Feb. 23, 2016 — South Carolina Republicans went to the polls in record numbers (737,924 voter turnout, far surpassing the previous high of 601,166; a 23 percent increase) on Saturday to give Donald Trump all 50 of the state’s delegates.
Because South Carolina uses a Winner-Take-All by congressional district system, Trump placing first in all seven seats gave him a combined 21 delegates. Matched with the 29 at-large delegates he received for winning the statewide count, a backdoor Winner-Take-All result occurred.
In Nevada, while Hillary Clinton’s 53-47 percent win in the Democratic Caucuses was close, the psychological effect and momentum swing prove greater than her percentage margin. A Bernie Sanders victory could have begun to seriously unravel the Clinton campaign just when the former Secretary of State was fighting to overcome the aftermath of a frayed early start. Safely clearing Nevada, she is now has the chance to score big in her strongest geographical region: the South.
The Silver State turnout pattern was opposite of that found in South Carolina, however. Here, caucus participation dropped more than 30 percent when compared to the last competitive Democratic nomination campaign, that of 2008.

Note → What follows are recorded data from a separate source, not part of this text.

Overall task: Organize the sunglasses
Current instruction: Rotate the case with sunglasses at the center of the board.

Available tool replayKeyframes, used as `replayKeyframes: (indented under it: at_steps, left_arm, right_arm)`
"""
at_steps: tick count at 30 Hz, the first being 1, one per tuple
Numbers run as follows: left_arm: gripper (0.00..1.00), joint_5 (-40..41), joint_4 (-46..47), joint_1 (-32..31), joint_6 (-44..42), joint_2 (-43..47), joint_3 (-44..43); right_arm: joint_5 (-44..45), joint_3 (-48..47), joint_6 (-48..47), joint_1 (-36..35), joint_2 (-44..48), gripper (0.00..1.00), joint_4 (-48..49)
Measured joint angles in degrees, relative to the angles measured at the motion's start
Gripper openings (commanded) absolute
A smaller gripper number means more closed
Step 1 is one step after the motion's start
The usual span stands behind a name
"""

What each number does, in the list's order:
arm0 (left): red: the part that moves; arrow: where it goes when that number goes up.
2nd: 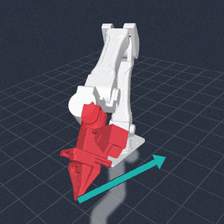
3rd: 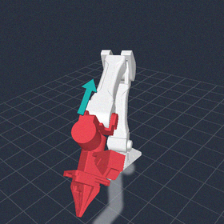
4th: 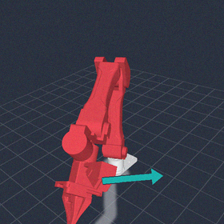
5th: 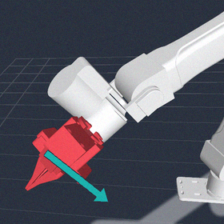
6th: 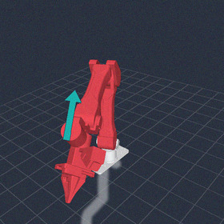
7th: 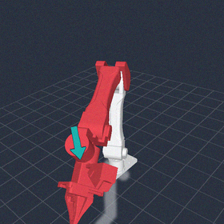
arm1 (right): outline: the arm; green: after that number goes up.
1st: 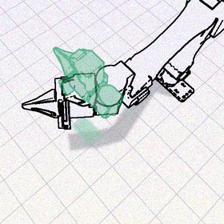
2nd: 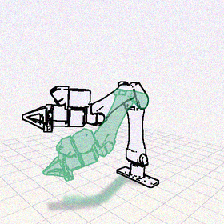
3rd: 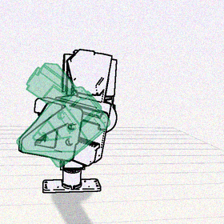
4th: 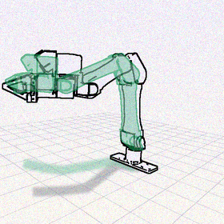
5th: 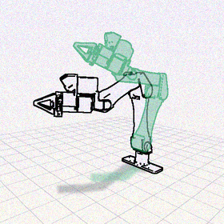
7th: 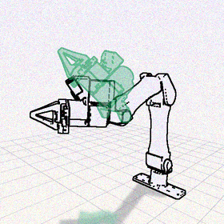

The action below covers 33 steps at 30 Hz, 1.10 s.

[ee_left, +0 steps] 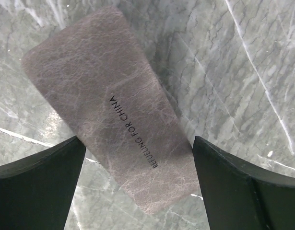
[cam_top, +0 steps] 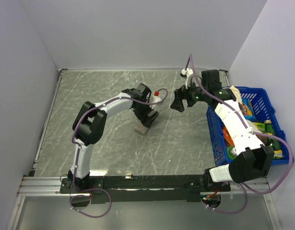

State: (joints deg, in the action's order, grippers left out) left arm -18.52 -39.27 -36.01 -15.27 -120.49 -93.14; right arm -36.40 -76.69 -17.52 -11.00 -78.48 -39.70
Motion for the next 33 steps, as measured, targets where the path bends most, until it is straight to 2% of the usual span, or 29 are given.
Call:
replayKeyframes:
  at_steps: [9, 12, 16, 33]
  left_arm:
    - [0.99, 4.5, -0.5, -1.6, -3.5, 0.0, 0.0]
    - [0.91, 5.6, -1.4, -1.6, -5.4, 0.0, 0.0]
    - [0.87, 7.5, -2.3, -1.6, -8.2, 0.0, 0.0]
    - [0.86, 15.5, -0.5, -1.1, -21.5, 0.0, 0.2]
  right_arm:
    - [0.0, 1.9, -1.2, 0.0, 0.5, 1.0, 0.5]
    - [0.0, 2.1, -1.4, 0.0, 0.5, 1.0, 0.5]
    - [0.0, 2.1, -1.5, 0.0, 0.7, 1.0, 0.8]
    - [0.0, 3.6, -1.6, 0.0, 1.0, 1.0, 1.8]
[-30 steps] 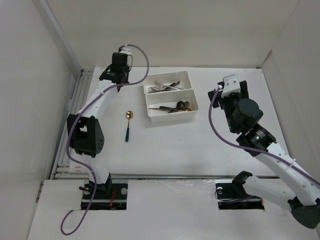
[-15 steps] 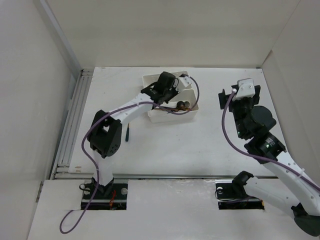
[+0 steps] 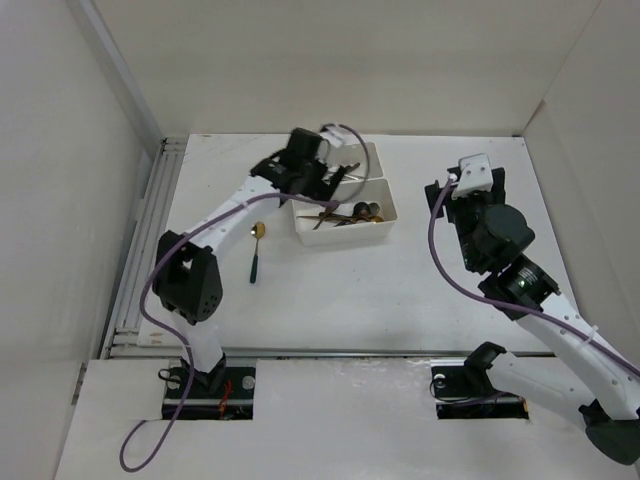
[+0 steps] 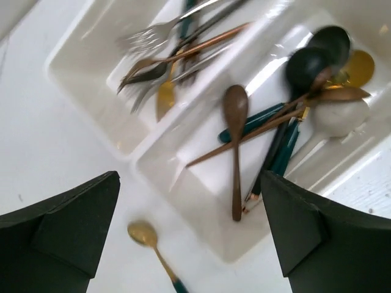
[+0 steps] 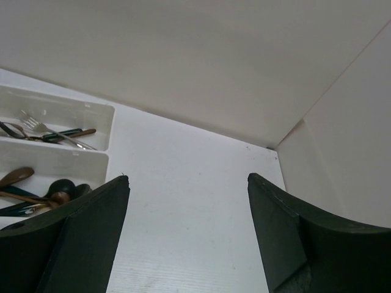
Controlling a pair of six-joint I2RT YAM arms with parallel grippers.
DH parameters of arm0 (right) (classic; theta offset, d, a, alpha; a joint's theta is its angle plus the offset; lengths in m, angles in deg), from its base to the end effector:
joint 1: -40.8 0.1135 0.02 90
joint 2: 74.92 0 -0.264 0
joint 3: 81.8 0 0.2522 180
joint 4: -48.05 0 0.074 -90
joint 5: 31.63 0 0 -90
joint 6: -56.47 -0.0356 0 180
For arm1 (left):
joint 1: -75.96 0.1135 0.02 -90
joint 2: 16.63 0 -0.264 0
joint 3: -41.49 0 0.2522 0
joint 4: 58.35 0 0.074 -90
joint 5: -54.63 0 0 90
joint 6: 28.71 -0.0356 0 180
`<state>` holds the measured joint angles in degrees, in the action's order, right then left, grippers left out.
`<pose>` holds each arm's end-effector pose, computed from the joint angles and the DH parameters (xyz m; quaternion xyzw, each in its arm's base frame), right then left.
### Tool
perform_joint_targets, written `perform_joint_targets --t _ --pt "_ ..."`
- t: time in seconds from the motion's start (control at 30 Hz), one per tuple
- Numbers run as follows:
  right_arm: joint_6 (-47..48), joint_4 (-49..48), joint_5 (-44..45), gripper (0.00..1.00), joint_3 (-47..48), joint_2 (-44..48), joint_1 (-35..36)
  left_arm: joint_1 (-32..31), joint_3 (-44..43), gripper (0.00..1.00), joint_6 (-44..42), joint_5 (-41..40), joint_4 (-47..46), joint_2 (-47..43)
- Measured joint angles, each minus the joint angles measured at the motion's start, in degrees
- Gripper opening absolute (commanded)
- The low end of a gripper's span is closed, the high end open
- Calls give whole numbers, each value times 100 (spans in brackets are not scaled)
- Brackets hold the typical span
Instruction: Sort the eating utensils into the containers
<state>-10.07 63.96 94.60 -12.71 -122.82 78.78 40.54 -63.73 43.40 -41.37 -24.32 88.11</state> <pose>0.1552 0.0945 0.4100 -0.1296 0.6679 -0.1191 0.7231 0.3530 -0.2465 0.3105 0.3726 0.7975 -0.0264 0.4738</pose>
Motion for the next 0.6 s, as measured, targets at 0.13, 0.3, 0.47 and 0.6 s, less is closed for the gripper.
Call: perform_joint_targets --t 0.13,0.3,0.47,0.6 --pt "-59 -2 -50 83 0 -76 0 1145 13 97 1078 365 737 -452" --pt "-120 -20 -136 83 0 -177 0 2629 1425 77 1565 549 1486 -669" --pt "-149 -20 -177 83 0 -205 0 2424 2575 74 1537 960 2011 -682" --pt "-232 -20 -179 83 0 -181 0 2199 2712 74 1532 1176 1945 -822"
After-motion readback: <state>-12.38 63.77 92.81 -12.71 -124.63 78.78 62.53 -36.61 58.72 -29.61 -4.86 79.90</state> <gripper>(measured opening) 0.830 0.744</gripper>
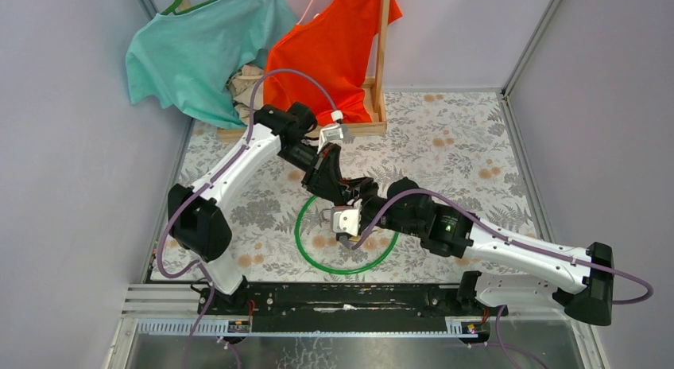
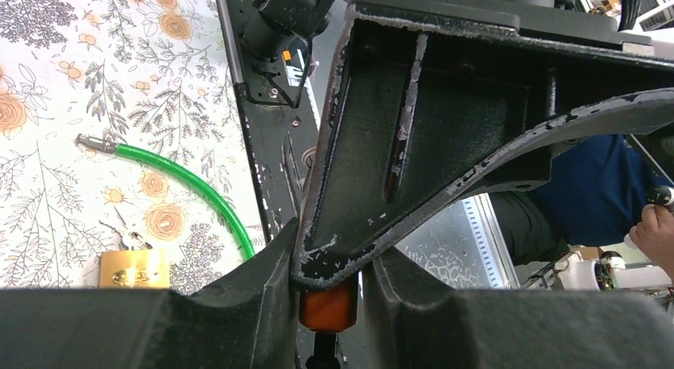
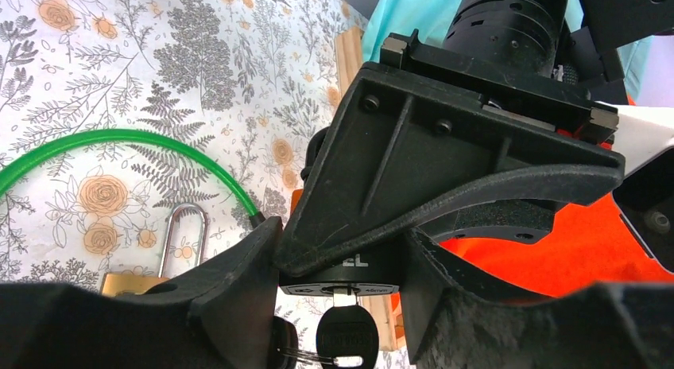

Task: Unlock with the key

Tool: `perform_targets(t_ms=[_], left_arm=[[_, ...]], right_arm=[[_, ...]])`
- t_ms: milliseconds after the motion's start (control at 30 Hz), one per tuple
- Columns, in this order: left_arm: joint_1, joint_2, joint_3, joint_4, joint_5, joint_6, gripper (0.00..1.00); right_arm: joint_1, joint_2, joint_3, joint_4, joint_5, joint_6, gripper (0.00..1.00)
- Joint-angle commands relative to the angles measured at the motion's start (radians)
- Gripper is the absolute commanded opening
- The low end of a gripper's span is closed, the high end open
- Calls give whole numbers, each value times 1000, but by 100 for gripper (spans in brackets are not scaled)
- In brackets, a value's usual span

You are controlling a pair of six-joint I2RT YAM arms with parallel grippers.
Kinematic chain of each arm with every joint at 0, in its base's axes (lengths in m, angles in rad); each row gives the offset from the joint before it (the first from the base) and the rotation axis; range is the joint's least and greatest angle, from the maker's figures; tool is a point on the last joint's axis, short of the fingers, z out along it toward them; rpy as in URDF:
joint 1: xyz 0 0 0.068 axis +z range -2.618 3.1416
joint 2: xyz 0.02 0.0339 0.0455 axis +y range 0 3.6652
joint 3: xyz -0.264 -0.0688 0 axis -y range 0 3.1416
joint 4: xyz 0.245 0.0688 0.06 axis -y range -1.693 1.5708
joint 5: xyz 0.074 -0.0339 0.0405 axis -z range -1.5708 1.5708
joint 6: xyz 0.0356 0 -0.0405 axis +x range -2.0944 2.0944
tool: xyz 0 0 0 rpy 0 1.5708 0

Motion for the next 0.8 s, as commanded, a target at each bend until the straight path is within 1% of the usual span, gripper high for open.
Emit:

Though Trump increased his Republican delegate lead to 67-11-10-5-3 over his four remaining opponents: Ted Cruz, Marco Rubio, John Kasich, and Ben Carson, respectively, he is still has only five percent of what he needs to secure the Republican nomination. As we all know by now, former Florida Gov. Jeb Bush suspended his campaign on Saturday night after the Palmetto State’s result became public, so he is no longer a factor.
The crunch time will begin on March 1 and continue through March 15. By that time, 32 GOP voting entities will have recorded their votes, and all of the remaining candidates have strategies for accumulating the most possible delegates.
While Trump had the best possible delegate accumulation night, his popular vote take was only 32.5 percent, far below majority support. Senators Cruz and Rubio combined approached 45 percent, meaning this nomination battle still has a long way to go despite Trump winning two of the first three events and looking robust through March 15. While he may be stronger than the other candidates the early leader is not a majority levels, meaning that a contested Republican convention is still a distinct possibility.
Senators Cruz and Rubio will continue to battle each other to become Trump’s principal opponent. Both of their delegate-rich home state constituents will soon vote (Texas: March 1, 20 percent vote threshold; Florida: March 15, Winner-Take-All), and it will be essential for each to take advantage of his home turf.
Look for Ohio Gov. Kasich to emphasize the northern Super Tuesday states of Minnesota, Massachusetts, and Vermont. March 8 will be important for him because of the Michigan primary. March 15, especially with his own Ohio Winner-Take-All primary, along with Illinois and North Carolina voting that day, will likely be make-or-break for him … if, he makes it that far.
Dr. Ben Carson has virtually no path to victory and will likely exit the race in the near future, but will probably stay through Super Tuesday.
Democrats next go to South Carolina on Saturday, and Clinton enjoys big polling leads. The latest available public survey there, from the American Research Group (Feb. 17-18; 400 likely South Carolina Democratic primary voters), finds her enjoying a 61-32 percent landslide advantage over Sen. Sanders.
While the popular vote has cumulatively favored Sanders through the first three Democratic voting events, the former Secretary of State’s delegate lead is almost to an insurmountable range. According to unofficial counts that include all of the Super Delegates who have publicly announced support for either candidate, though such pronouncements are not legally binding, Clinton has 502 delegate votes as compared to just 70 for Sen. Sanders.
The seven southern March 1 Super Tuesday voting states, after Saturday’s South Carolina Democratic primary, could effectively clinch the nomination for Clinton, and unofficially end the primary campaign.